PennyCoder: Efficient Domain-Specific LLMs for PennyLane-Based Quantum Code Generation
Abdul Basit, Minghao Shao, Muhammad Haider Asif, Nouhaila Innan, Muhammad Kashif, Alberto Marchisio, Muhammad Shafique
TL;DR
The paper addresses the privacy, latency, and cost challenges of cloud-based quantum code assistants by introducing PennyCoder, a lightweight on-device framework for PennyLane-based quantum code generation. It combines domain-specific instruction tuning on the PennyLang dataset with parameter-efficient LoRA fine-tuning of a LLaMA 3.1-8B foundation model, augmented by an optional RAG module for long-tail tasks. Empirical results show PennyCoder achieving 44.32% accuracy on PennyLane tasks, outperforming both the base model and a RAG-augmented baseline, while maintaining local deployability. This work demonstrates a practical path toward private, on-device quantum programming assistants that can support QML and QRL workflows, and outlines future directions for data augmentation and hardware-aware enhancements.
Abstract
The growing demand for robust quantum programming frameworks has unveiled a critical limitation: current large language model (LLM) based quantum code assistants heavily rely on remote APIs, introducing challenges related to privacy, latency, and excessive usage costs. Addressing this gap, we propose PennyCoder, a novel lightweight framework for quantum code generation, explicitly designed for local and embedded deployment to enable on-device quantum programming assistance without external API dependence. PennyCoder leverages a fine-tuned version of the LLaMA 3.1-8B model, adapted through parameter-efficient Low-Rank Adaptation (LoRA) techniques combined with domain-specific instruction tuning optimized for the specialized syntax and computational logic of quantum programming in PennyLane, including tasks in quantum machine learning and quantum reinforcement learning.
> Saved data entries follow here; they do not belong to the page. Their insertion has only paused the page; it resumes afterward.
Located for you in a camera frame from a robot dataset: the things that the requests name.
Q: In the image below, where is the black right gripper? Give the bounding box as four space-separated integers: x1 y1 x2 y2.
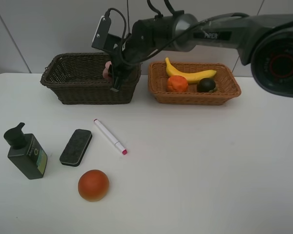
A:
108 34 156 92

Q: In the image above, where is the pink lotion bottle white cap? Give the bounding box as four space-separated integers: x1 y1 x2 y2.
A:
102 61 113 81

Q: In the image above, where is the yellow banana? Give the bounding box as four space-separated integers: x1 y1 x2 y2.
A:
165 58 217 84

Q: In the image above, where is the orange tangerine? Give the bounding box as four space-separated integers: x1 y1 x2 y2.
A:
167 76 188 93

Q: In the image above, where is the dark green mangosteen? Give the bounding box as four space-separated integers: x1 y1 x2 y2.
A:
197 78 216 93

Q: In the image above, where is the black whiteboard eraser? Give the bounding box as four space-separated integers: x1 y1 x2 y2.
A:
59 129 92 167

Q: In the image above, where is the dark green pump bottle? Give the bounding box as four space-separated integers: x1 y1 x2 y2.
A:
3 122 48 180

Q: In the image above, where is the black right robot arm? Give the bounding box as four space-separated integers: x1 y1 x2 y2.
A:
110 13 293 98

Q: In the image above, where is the dark brown wicker basket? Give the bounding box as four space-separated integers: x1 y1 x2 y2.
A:
41 53 141 105

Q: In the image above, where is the white marker pink cap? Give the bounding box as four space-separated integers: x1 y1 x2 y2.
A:
94 119 128 155

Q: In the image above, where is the red-orange round fruit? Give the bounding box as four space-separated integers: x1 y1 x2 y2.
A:
78 170 109 202

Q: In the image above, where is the light brown wicker basket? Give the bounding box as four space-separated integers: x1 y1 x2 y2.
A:
148 61 241 105

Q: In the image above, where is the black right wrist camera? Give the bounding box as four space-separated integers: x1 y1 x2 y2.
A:
91 16 121 54

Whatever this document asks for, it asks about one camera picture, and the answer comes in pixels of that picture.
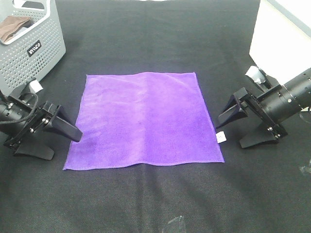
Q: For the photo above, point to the brown folded cloth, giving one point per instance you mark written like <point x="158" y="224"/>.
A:
<point x="11" y="25"/>

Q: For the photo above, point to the grey perforated plastic basket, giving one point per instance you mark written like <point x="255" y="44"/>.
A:
<point x="33" y="52"/>

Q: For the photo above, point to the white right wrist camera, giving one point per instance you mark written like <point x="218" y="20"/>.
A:
<point x="255" y="74"/>

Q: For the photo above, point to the clear tape piece front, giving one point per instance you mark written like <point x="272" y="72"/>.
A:
<point x="176" y="225"/>

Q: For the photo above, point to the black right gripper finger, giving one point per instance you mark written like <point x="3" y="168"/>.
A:
<point x="260" y="135"/>
<point x="233" y="111"/>

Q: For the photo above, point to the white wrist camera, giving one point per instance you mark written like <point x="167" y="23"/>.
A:
<point x="255" y="74"/>
<point x="35" y="86"/>

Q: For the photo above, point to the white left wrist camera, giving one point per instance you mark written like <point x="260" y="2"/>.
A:
<point x="35" y="86"/>

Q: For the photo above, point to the purple microfiber towel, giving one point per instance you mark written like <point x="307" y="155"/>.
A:
<point x="154" y="118"/>

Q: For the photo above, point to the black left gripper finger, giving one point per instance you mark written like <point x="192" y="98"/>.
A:
<point x="60" y="124"/>
<point x="34" y="148"/>

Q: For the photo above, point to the clear tape piece right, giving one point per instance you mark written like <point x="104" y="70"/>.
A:
<point x="306" y="169"/>

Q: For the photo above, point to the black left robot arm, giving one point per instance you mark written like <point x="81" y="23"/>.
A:
<point x="21" y="118"/>

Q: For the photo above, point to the cream white storage box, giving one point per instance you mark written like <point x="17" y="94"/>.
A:
<point x="281" y="42"/>

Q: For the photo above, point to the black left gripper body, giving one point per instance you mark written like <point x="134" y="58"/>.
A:
<point x="23" y="115"/>

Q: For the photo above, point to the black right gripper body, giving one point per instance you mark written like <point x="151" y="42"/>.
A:
<point x="244" y="96"/>

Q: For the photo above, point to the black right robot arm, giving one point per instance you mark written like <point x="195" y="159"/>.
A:
<point x="272" y="106"/>

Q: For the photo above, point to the clear tape piece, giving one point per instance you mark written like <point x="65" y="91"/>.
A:
<point x="176" y="225"/>
<point x="306" y="169"/>

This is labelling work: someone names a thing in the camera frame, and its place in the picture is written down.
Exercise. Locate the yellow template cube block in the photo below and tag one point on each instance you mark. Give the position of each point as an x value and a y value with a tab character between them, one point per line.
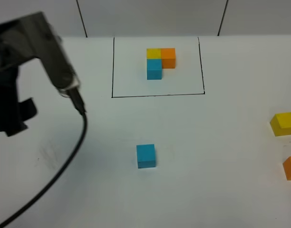
153	53

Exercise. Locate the orange template cube block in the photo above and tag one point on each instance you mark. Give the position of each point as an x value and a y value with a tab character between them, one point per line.
168	57

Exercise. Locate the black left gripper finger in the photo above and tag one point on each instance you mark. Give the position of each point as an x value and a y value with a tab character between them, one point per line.
27	109

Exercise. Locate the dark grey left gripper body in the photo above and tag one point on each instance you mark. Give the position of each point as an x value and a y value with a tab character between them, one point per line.
22	40

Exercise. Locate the blue template cube block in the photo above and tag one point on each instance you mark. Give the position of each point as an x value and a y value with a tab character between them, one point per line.
154	69

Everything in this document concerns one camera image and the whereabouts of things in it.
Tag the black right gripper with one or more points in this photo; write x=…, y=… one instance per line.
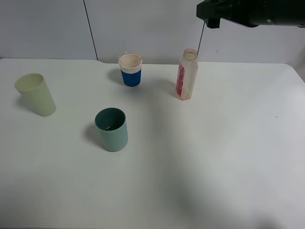
x=212, y=11

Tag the clear bottle with pink label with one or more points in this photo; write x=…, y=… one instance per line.
x=187, y=72

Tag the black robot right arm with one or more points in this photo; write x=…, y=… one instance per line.
x=252, y=13

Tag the blue sleeved paper cup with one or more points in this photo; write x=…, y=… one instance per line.
x=131, y=69

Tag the teal green plastic cup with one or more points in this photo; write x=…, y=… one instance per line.
x=112, y=126

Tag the pale yellow plastic cup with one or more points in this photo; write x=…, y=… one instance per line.
x=34, y=90

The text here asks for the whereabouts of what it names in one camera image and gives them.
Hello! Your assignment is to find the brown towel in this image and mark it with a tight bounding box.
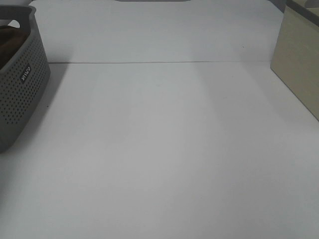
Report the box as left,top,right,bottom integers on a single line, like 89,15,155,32
0,25,29,69

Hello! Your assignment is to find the grey perforated plastic basket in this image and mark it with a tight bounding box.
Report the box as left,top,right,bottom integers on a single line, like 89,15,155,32
0,5,50,152

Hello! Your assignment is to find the beige fabric storage box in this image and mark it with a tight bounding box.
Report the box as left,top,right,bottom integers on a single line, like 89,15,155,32
270,0,319,119

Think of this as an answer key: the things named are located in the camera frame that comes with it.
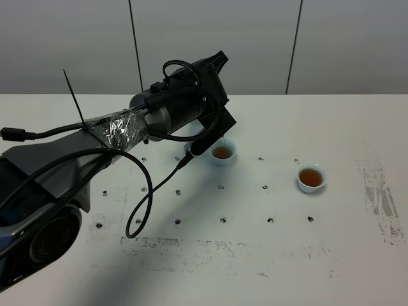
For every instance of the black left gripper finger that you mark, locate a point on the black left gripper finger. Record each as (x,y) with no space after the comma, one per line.
(218,60)

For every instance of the pale blue porcelain teapot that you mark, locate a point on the pale blue porcelain teapot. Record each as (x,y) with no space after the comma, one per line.
(196,127)

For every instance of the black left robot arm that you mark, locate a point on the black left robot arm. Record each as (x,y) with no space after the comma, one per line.
(45,177)

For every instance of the near blue porcelain teacup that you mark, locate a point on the near blue porcelain teacup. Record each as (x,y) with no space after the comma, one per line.
(223,152)

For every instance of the blue porcelain teacup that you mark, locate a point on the blue porcelain teacup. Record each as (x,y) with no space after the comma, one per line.
(310,178)
(223,152)

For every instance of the far right blue porcelain teacup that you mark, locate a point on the far right blue porcelain teacup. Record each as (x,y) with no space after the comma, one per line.
(310,178)

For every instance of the black cable tie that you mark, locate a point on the black cable tie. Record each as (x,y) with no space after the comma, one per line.
(76,102)

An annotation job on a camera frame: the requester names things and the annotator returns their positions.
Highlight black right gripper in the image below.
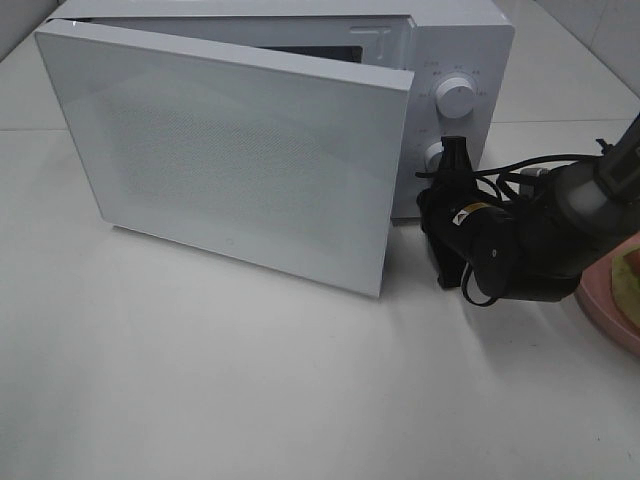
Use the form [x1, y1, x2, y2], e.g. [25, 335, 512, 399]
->
[417, 136, 503, 290]

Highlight white microwave door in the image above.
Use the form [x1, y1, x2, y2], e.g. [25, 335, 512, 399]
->
[35, 20, 413, 297]

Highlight pink plate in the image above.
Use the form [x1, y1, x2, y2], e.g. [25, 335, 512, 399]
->
[575, 234, 639, 358]

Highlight sandwich with tomato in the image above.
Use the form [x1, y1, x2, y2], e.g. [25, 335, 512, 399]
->
[611, 246, 639, 327]

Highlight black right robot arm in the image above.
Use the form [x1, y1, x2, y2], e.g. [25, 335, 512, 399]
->
[416, 121, 639, 307]

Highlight lower white timer knob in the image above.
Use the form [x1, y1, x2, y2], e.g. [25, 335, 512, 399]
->
[423, 141, 444, 173]

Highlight upper white power knob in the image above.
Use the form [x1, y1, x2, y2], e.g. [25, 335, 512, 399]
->
[434, 74, 476, 119]

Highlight white microwave oven body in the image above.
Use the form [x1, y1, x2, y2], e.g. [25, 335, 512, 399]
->
[36, 1, 514, 222]

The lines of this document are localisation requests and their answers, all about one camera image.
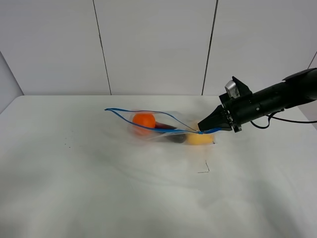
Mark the dark purple eggplant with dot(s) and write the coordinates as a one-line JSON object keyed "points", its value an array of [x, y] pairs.
{"points": [[170, 137]]}

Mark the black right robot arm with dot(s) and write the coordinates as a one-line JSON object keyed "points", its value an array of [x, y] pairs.
{"points": [[297, 89]]}

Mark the clear blue-zip plastic bag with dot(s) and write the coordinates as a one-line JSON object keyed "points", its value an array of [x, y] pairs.
{"points": [[122, 127]]}

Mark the yellow pear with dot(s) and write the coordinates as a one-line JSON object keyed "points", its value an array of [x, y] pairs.
{"points": [[199, 139]]}

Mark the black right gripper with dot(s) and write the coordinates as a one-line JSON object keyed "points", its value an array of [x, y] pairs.
{"points": [[232, 112]]}

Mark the orange fruit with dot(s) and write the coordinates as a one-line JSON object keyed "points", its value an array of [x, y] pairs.
{"points": [[145, 120]]}

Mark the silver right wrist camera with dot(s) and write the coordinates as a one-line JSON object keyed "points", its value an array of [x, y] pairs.
{"points": [[232, 89]]}

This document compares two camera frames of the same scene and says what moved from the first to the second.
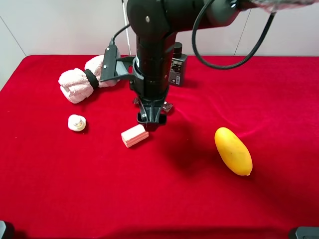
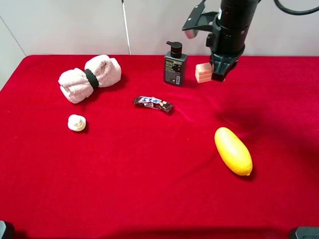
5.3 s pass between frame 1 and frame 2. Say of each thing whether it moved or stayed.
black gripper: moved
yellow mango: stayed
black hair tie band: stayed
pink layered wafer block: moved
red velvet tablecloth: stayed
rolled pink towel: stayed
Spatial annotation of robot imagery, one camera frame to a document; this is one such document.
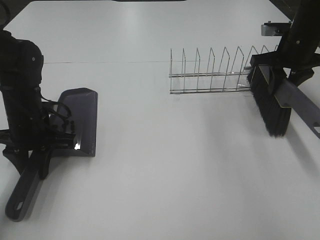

Unlike prior work focused on cloud-based quantum code generation, our approach emphasizes device-native operability while maintaining high model efficacy. We rigorously evaluated PennyCoder over a comprehensive quantum programming dataset, achieving 44.3% accuracy with our fine-tuned model (compared to 33.7% for the base LLaMA 3.1-8B and 40.1% for the RAG-augmented baseline), demonstrating a significant improvement in functional correctness.